New York — United Nations Security Council members should use their visit to the Great Lakes region of Central Africa to help end human rights abuses and impunity for the worst crimes in eastern Democratic Republic of Congo, Human Rights Watch said in a letter to Security Council members sent on October 2, 2013. Security Council members are to leave on October 3 for a 6-day trip to Congo, Rwanda, Uganda, and Ethiopia.
"Civilians in eastern Congo have suffered atrocities without end, but very few of those responsible are ever brought to justice," said Daniel Bekele, Africa director. "Security Council members should use their visit to press governments in the region to end all support for abusive armed groups and to arrest war crimes suspects."

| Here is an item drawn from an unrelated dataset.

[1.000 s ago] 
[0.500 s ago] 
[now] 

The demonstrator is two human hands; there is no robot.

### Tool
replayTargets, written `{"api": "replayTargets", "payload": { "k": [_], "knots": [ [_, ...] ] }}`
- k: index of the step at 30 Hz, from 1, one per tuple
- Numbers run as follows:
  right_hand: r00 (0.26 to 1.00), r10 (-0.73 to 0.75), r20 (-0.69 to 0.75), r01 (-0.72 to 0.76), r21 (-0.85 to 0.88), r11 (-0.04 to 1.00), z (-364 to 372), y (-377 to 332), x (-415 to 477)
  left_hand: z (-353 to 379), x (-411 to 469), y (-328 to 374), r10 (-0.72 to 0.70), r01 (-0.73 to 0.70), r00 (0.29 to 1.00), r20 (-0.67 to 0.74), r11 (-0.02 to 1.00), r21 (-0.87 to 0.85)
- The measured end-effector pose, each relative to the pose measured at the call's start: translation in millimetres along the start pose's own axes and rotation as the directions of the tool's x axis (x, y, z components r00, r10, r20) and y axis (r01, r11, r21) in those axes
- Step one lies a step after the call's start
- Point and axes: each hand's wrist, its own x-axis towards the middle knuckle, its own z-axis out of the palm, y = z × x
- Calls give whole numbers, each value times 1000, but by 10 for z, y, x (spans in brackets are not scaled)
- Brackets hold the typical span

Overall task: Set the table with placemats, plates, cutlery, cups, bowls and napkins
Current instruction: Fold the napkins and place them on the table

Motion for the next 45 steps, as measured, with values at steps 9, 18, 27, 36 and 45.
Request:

The Security Council should adopt a resolution requiring Rwanda to end all support to the M23, an abusive armed group responsible for numerous atrocities in eastern Congo, and imposing sanctions on senior Rwandan officials behind the support.
A woman from Rutshuru told Human Rights Watch researchers this week that she was raped by an M23 rebel fighter who said to her, "We also had wives, but they stayed in Rwanda. So that's why we rape you." After the woman was raped, the fighter shot her in both thighs.
The Congolese government and the M23 have held faltering peace talks in Kampala, Uganda, since December 2012. Past agreements between the Congolese government and other armed groups have allowed rebel commanders responsible for grave abuses to be rewarded and integrated into the Congolese army. Many of these commanders then carried out further atrocities against civilians while officers in the Congolese army and later created new rebellions.
The UN peacekeeping mission in Congo, MONUSCO, should make every effort to protect civilians from the most urgent threats the M23 and other armed groups pose for civilians. It should give particular attention to Ntabo Ntaberi Sheka's militia group, whose fighters have killed, raped, and mutilated dozens of civilians since May 2013. On September 27, they attacked a series of villages in Masisi territory, killing several children, raping women, and burning homes.
Congolese army soldiers have also been responsible for serious abuses, including raping at least 76 women and girls in and around Minova, South Kivu province, in November 2012. Security Council members should press the Congolese government to investigate, arrest, and appropriately prosecute security force officials found responsible for war crimes and other serious human rights abuses.